In Preface of Book I, Augustine writes, “I treat of [City of God] both as it exists in this world of time, a stranger among the ungodly, living by faith, and as it stands in the security of its everlasting seat.”
Augustine’s conception of time underlies his view of history. In his Confessions, his writes that time exists only within the material world as God’s creation, which is subject to change, whereas the Creator transcends time and is immutable. The history of the world is to God what a finished screenplay is to the mind of the playwright: it is present to him all at once, from the beginning to the end, and nothing is lost, not even the minutest detail.
To use a geometric analogy, the Greco-Roman conception of time is a line with a fixed start point, i.e., the past, where present and future are but a long shadow of the past, for everything was predetermined by fate; the Jewish conception of time is a line with a fixed end point, i.e. future, where past and present are a long ladder that lead up to the future, and when the end is reached, the ladder can be done away with.

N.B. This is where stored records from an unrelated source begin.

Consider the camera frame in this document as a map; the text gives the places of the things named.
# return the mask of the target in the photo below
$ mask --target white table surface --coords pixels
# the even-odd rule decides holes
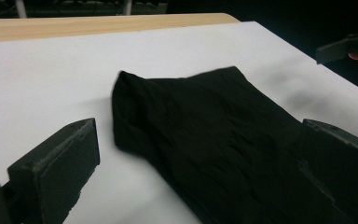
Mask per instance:
[[[120,70],[189,77],[231,65],[296,119],[358,136],[358,88],[255,22],[0,42],[0,184],[61,127],[96,118],[101,165],[65,223],[199,223],[151,165],[115,147],[110,95]]]

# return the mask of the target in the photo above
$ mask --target wooden surface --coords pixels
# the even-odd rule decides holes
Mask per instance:
[[[239,22],[224,13],[0,19],[0,41]]]

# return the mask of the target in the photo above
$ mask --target table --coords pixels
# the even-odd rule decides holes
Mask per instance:
[[[6,36],[0,33],[0,183],[8,180],[11,163],[62,126],[90,117],[97,121],[101,165],[65,224],[200,223],[150,164],[115,147],[110,93],[120,70],[146,78],[189,77],[235,65],[296,119],[317,119],[358,136],[358,88],[258,23],[145,30],[125,18],[120,20],[133,27],[123,33],[107,34],[104,26],[112,23],[103,18],[85,25],[107,32],[98,35],[80,34],[77,21],[0,21],[0,32],[12,27],[12,39],[26,39],[2,41]],[[61,28],[51,32],[54,27]],[[28,30],[49,38],[27,39],[22,31]]]
[[[0,41],[239,22],[225,13],[0,19]]]

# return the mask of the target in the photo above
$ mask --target black fabric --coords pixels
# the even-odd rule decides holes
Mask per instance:
[[[296,164],[301,123],[229,67],[189,78],[121,72],[116,145],[148,159],[203,223],[331,223]]]

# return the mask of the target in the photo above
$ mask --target black cloth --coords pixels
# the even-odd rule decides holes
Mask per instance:
[[[188,78],[121,72],[116,145],[153,164],[203,223],[331,223],[296,163],[301,123],[229,67]]]

By contrast, the Christian conception of time is a circle, not in the sense of its being repetitive, but in the sense that past, present and future co-exist with one another as a unity. What is done in the present affects both the past and the future, like a ripple that extends in all directions. If one wants to change the past, there is no need for time travel, only act in the present, and the whole shall be changed. Perhaps this is why, in the tradition of the Church, prayers are offered for the departed. For people of the past are separated from us by time, just as people in distant parts of the world are separated from us by space. Yet all live in the unity of Christ, the Wisdom and Power of God, who upholds all things, and all live to Him.